Instructions for the task »
Everything in the listing below must be set down again exactly.

Input data »
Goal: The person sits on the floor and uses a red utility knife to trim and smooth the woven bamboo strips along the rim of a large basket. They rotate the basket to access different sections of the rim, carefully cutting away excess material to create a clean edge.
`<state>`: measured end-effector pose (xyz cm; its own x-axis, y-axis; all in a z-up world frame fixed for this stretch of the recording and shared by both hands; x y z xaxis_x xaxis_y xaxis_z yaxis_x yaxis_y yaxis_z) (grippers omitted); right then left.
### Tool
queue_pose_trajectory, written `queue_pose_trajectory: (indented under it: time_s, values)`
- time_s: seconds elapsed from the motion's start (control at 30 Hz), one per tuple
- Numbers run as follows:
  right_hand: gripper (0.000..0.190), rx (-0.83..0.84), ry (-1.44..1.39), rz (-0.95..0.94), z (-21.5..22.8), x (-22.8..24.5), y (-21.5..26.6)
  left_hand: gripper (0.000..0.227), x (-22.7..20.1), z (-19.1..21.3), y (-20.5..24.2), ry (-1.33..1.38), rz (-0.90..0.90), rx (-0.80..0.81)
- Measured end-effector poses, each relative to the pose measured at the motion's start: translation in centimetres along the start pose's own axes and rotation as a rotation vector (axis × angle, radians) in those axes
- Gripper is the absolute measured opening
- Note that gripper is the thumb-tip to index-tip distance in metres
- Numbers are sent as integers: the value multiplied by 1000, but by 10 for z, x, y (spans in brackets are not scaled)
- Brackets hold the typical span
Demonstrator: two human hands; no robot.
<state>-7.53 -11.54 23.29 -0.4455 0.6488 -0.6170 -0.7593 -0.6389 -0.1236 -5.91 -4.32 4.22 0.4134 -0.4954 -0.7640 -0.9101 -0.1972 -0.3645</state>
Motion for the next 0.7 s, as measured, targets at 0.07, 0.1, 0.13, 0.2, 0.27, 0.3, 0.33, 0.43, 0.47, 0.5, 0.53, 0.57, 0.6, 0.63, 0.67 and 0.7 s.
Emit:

Exercise result »
Goal: The person sits on the floor and uses a red utility knife to trim and smooth the woven bamboo strips along the rim of a large basket. They rotate the basket to access different sections of the rim, carefully cutting away excess material to create a clean edge.
`<state>`: measured end-effector pose (xyz cm; its own x-axis, y-axis; all in a z-up world frame fixed for this stretch of the recording and shared by both hands; x y z xaxis_x xaxis_y xaxis_z yaxis_x yaxis_y yaxis_z) (grippers omitted); right then left.
### Tool
queue_pose_trajectory, written `queue_pose_trajectory: (indented under it: time_s, values)`
- time_s: seconds elapsed from the motion's start (control at 30 Hz), one per tuple
- Numbers run as follows:
  right_hand: gripper (0.000..0.190), rx (-0.83..0.84), ry (-1.44..1.39), rz (-0.95..0.94), z (-21.5..22.8), x (-22.8..24.5), y (-21.5..26.6)
  left_hand: gripper (0.000..0.227), x (-22.7..20.1), z (-19.1..21.3), y (-20.5..24.2), ry (-1.33..1.38), rz (-0.90..0.90), rx (-0.80..0.81)
- Measured end-effector poses, each relative to the pose measured at the motion's start: translation in centimetres along the start pose's own axes and rotation as a rotation vector (axis × angle, radians) in those axes
- Gripper is the absolute measured opening
- Note that gripper is the thumb-tip to index-tip distance in metres
- Numbers are sent as integers: the value multiplied by 1000, but by 10 for z, x, y (spans in brackets are not scaled)
- Brackets hold the typical span
Demonstrator: two human hands; no robot.
<state>-7.53 -11.54 23.29 -0.4455 0.6488 -0.6170 -0.7593 -0.6389 -0.1236 -5.91 -4.32 4.22 0.4134 -0.4954 -0.7640 -0.9101 -0.1972 -0.3645</state>
Motion for the next 0.7 s, as measured, targets at 0.07, 0.1, 0.13, 0.2, 0.27, 0.3, 0.33, 0.43, 0.47, 0.5, 0.53, 0.57, 0.6, 0.63, 0.67 and 0.7 s.
Emit:

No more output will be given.